(EXERCISE AIM):
Every line in the data below that has the word "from" should be returned.

(DATA PROVIDED):
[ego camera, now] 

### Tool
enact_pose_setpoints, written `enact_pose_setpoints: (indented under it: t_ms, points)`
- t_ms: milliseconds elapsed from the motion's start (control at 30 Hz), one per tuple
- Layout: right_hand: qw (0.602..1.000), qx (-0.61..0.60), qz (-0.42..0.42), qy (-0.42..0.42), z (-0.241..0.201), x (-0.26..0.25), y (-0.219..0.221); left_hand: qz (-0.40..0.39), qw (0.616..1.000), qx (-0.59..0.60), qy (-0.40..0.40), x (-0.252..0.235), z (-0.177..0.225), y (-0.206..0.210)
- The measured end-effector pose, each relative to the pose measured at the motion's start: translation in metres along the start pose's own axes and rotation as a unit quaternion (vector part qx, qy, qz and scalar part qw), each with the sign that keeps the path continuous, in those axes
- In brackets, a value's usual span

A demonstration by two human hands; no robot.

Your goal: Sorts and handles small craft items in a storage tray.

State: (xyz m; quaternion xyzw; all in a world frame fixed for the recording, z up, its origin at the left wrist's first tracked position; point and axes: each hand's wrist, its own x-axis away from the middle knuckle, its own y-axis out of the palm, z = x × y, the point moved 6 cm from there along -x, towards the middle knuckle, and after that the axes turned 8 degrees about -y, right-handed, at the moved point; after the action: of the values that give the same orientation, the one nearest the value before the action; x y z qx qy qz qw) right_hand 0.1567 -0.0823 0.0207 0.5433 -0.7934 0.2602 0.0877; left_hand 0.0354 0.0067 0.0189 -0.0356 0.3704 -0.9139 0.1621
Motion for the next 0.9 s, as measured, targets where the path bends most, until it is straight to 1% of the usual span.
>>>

(SOLVED EXERCISE):
- t_ms: milliseconds elapsed from the motion's start (control at 30 Hz), one per tuple
State: (xyz m; quaternion xyzw; all in a world frame fixed for the recording, z up, its origin at the left wrist's first tracked position; point and axes: each hand's wrist, its own x-axis away from the middle knuckle, its own y-axis out of the palm, z = x × y, the point moved 6 cm from there along -x, towards the middle knuckle, and after that the axes turned 8 degrees about -y, right-handed, at the moved point; after the action: of the values that give the same orientation, the one nearest the value before the action; x y z qx qy qz qw) right_hand 0.1567 -0.0823 0.0207 0.5433 -0.7934 0.2602 0.0877; left_hand 0.0354 0.0067 0.0189 -0.0356 0.3704 -0.9139 0.1621

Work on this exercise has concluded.